═════ Information supplied

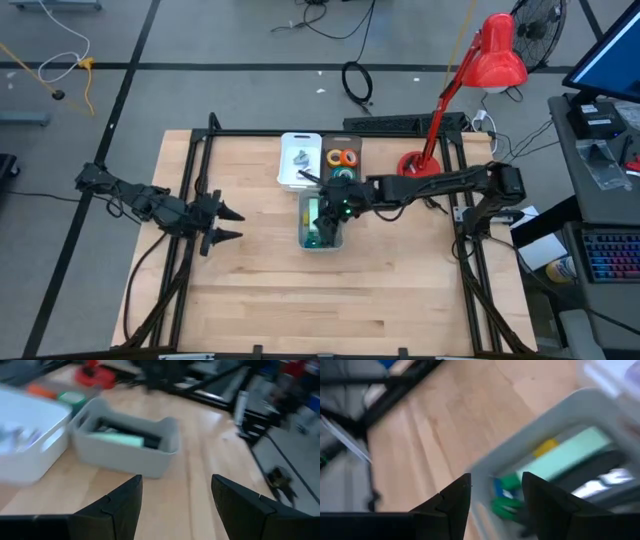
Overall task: Pick and place Stapler, Stapler remover, tape
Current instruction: Return to Home Position
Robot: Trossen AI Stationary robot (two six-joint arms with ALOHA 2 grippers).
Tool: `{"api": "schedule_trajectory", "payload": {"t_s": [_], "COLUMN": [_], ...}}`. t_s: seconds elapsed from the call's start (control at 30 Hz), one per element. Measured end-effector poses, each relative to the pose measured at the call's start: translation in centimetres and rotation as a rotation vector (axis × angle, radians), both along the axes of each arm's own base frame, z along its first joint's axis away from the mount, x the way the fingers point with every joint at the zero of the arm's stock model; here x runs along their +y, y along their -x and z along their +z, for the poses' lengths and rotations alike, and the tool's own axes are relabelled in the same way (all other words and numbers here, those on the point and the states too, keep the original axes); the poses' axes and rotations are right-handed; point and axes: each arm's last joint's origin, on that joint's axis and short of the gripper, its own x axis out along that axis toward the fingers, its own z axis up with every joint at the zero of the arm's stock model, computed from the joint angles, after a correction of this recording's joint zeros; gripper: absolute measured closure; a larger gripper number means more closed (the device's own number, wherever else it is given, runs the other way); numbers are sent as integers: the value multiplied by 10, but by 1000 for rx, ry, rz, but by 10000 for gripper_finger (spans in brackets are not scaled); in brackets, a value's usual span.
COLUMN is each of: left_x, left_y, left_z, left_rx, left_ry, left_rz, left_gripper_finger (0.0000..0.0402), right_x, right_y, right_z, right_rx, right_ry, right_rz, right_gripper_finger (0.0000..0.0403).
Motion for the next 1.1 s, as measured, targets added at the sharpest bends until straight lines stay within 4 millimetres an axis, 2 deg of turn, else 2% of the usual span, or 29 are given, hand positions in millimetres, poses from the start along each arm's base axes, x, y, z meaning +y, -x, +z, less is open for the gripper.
{"api": "schedule_trajectory", "payload": {"t_s": [0.1,0.27,0.37,0.47,0.57,0.67,0.87,1.1], "left_x": [-2,-1,0,2,3,3,4,8], "left_y": [0,4,7,11,13,13,12,13], "left_z": [4,7,10,12,14,15,21,20], "left_rx": [-40,-84,-117,-149,-173,-186,-252,-239], "left_ry": [-49,-36,-44,-52,-59,-75,-173,-210], "left_rz": [-91,-123,-128,-132,-133,-136,-95,-4], "left_gripper_finger": [160,160,160,160,160,160,160,160], "right_x": [1,14,17,18,21,23,13,3], "right_y": [12,34,56,83,108,133,186,238], "right_z": [12,38,39,29,20,3,-26,-33], "right_rx": [4,-96,-102,-113,-237,-331,-375,-528], "right_ry": [125,292,309,317,314,312,240,198], "right_rz": [94,240,240,165,129,132,71,51], "right_gripper_finger": [232,232,232,232,232,232,232,232]}}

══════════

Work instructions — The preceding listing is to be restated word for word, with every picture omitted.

Completed task —
Overall task: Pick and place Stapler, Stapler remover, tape
Current instruction: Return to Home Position
Robot: Trossen AI Stationary robot (two six-joint arms with ALOHA 2 grippers).
Tool: `{"api": "schedule_trajectory", "payload": {"t_s": [_], "COLUMN": [_], ...}}`. t_s: seconds elapsed from the call's start (control at 30 Hz), one per element. Measured end-effector poses, each relative to the pose measured at the call's start: translation in centimetres and rotation as a rotation vector (axis × angle, radians), both along the axes of each arm's own base frame, z along its first joint's axis away from the mount, x the way the fingers point with every joint at the zero of the arm's stock model; here x runs along their +y, y along their -x and z along their +z, for the poses' lengths and rotations alike, and the tool's own axes are relabelled in the same way (all other words and numbers here, those on the point and the states too, keep the original axes); the poses' axes and rotations are right-handed; point and axes: each arm's last joint's origin, on that joint's axis and short of the gripper, its own x axis out along that axis toward the fingers, its own z axis up with every joint at the zero of the arm's stock model, computed from the joint angles, after a correction of this recording's joint zeros; gripper: absolute measured closure; a larger gripper number means more closed (the device's own number, wherever else it is given, runs the other way); numbers are sent as integers: the value multiplied by 10, but by 1000 for rx, ry, rz, but by 10000 for gripper_finger (spans in brackets are not scaled); in brackets, a value's usual span.
COLUMN is each of: left_x, left_y, left_z, left_rx, left_ry, left_rz, left_gripper_finger (0.0000..0.0402), right_x, right_y, right_z, right_rx, right_ry, right_rz, right_gripper_finger (0.0000..0.0403).
Motion for the next 1.1 s, as measured, targets added at the sharpest bends until straight lines stay within 4 millimetres an axis, 2 deg of turn, else 2% of the usual span, or 29 are given, hand positions in millimetres, poses from the start along each arm's base axes, x, y, z meaning +y, -x, +z, less is open for the gripper.
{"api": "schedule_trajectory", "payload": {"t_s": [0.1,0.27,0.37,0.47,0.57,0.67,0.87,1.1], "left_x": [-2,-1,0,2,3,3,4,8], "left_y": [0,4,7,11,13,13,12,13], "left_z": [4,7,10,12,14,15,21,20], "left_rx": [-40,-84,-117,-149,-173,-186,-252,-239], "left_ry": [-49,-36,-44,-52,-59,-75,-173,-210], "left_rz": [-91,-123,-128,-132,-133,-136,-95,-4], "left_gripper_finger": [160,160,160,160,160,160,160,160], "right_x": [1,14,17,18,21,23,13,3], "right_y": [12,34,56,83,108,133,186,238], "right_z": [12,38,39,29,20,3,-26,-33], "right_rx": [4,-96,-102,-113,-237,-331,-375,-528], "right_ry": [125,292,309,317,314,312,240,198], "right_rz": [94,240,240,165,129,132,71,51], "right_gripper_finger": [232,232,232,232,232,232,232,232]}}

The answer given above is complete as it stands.